**Problem statement**:
Return, word for word, the lines of the listing below from the one with "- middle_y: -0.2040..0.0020" through the one with "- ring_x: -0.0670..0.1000", and no other lines.

BEGIN Material provided

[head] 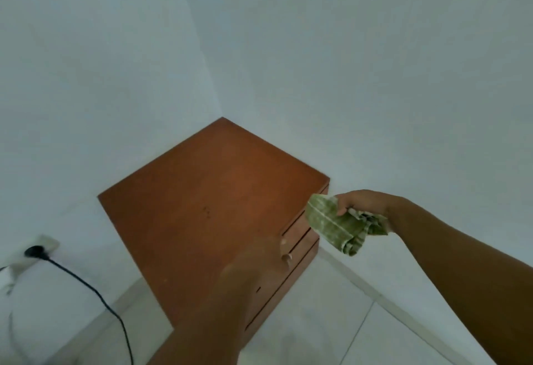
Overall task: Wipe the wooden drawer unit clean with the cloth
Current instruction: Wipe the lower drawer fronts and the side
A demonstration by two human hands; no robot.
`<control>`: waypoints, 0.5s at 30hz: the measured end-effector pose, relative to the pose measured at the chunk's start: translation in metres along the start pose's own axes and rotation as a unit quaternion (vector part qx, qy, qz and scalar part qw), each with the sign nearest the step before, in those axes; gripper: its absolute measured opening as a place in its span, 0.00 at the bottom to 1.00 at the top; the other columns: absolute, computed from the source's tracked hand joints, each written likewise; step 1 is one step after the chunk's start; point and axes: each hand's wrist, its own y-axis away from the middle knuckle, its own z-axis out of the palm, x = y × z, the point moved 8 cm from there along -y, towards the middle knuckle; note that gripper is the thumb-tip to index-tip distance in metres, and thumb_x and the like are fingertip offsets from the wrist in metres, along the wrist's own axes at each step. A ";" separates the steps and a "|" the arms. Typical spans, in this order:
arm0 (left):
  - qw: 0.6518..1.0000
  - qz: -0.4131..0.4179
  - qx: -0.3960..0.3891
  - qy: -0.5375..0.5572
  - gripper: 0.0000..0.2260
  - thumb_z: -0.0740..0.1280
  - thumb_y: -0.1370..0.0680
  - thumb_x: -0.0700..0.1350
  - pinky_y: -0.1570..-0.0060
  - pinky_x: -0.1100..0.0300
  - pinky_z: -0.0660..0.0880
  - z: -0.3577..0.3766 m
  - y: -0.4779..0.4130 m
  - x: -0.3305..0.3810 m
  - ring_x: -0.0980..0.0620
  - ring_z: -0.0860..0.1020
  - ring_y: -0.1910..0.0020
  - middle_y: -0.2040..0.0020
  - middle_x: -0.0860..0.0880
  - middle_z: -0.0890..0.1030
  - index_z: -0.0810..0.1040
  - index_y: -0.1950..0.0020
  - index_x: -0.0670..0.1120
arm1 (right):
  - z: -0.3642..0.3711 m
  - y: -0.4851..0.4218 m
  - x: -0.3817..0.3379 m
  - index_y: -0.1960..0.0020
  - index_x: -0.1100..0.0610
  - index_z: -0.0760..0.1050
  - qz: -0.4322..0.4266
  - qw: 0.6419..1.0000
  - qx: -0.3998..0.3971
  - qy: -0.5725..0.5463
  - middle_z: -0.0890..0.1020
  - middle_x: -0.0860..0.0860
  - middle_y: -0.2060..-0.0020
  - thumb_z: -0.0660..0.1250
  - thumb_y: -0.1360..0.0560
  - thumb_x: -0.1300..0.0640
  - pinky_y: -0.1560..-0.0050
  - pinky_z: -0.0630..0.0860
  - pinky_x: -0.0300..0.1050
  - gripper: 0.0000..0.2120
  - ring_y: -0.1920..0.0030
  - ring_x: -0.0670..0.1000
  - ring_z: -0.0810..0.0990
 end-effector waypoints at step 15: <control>0.989 -0.130 -0.045 0.053 0.24 0.57 0.16 0.54 0.26 0.46 0.65 -0.063 -0.018 -0.060 0.44 0.67 0.25 0.21 0.46 0.66 0.60 0.20 0.52 | 0.024 -0.086 -0.150 0.30 0.52 0.71 -0.098 0.906 0.076 0.405 0.78 0.56 0.39 0.57 0.21 0.59 0.54 0.82 0.47 0.20 0.49 0.55 0.81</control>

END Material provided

**Reply**:
  - middle_y: -0.2040..0.0020
  - middle_x: -0.0860..0.0880
  - middle_z: -0.0890..0.1030
  - index_z: -0.0810..0.1040
  - index_y: -0.1950..0.0020
  - index_x: -0.0670..0.1120
arm1 (right):
  - z: -0.3642..0.3711 m
  - y: -0.4851..0.4218 m
  - x: -0.3817..0.3379 m
  - index_y: -0.1960..0.0020
  - index_x: -0.1100..0.0610
  - index_z: -0.0760..0.1050
  - qz: -0.4322..0.4266
  - qw: 0.6419..1.0000
  - qx: -0.3998..0.3971
  - qy: -0.5725..0.5463
  - middle_z: -0.0890..0.1020
  - middle_x: -0.0860..0.0860
  - middle_y: -0.2060..-0.0020
  - thumb_z: -0.0660..0.1250
  - thumb_y: -0.1360..0.0560
  - thumb_x: -0.1300..0.0640
  - pinky_y: -0.1560..-0.0050
  - pinky_z: -0.0630..0.0860
  - pinky_x: -0.0300..0.1050
  - gripper: 0.0000..0.2120
  - ring_y: -0.1920..0.0030
  - ring_x: -0.0670..0.1000

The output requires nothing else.